Travis writes at the Obesity Panacea blog.  Obesity Panacea focuses on the science (or lack thereof) behind popular weight loss products and discussions of the latest news and research regarding obesity, nutrition and physical activity.   It isn’t an explicitly size-acceptance space.

[Bolding and links within the quote are from the original.]

On Fat and Eating

From Hanne Blank:

Truth is, it is totally possible to be a fat person eating “healthy” and “sustainable” and “locavore” and “balanced” and “nutritious” and “organic.”  This fat I have on my hips here?  That’s some locally-grown, sustainable, artisanally crafted, homemade fat, right there, practically glowing with seventeen kinds of early 21st-century middle-class white American foodie pride.

From Lesley at Two Whole Cakes:

[M]any behaviors seen as damaging and dangerous in thin people are outright encouraged in fat people. The specific example above is purging, but the sentiment is the same for many disordered eating patterns. Fat people are often supported in hating their bodies, in starving themselves, in engaging in unsafe exercise and in seeking out weight loss by any means necessary. A thin person who does these things is considered mentally ill. A fat person who does these things is redeemed by them. This is why our culture has no concept of a fat person who also has an eating disorder. If you’re fat, it’s not an ED — it’s a lifestyle change.

A few links

Marilyn Wann launched a new HAES site at  http://2011revolutions.blogspot.com/, focusing at replacing diet resolutions with a revolution.

Jezebel: If You’re Fat-Phobic, You’re Also An Ignorant, Bigoted Idiot and Biggest Weight Stories of 2010.

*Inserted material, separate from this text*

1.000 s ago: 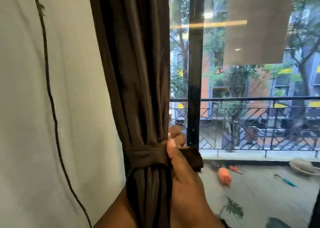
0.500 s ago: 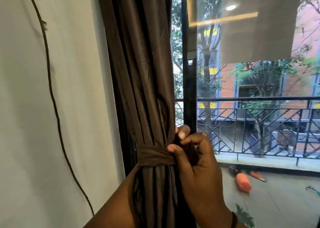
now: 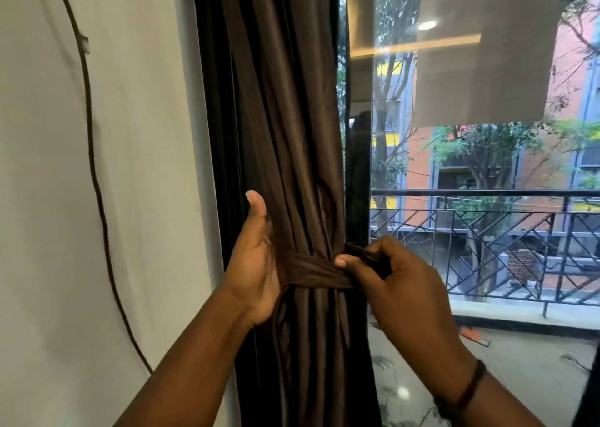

“I don’t eat a hamburger and large chips every day!” A qualitative study of the impact of public health messages about obesity on obese adults. From the abstract:

Personal and contextual factors influenced the ways in which individuals interpreted and applied public health messages, including their own health and wellbeing and perceptions of stigma. [...] Many described feeling stigmatised and blamed by the simplicity of messages and the lack of realistic solutions. Participants described the need [for] messages recognise the complexity of obesity and focus on encouraging healthy behaviours for individuals of all sizes.

You may recognize co-author Dr Samantha Thomas, who blogs at Discourse.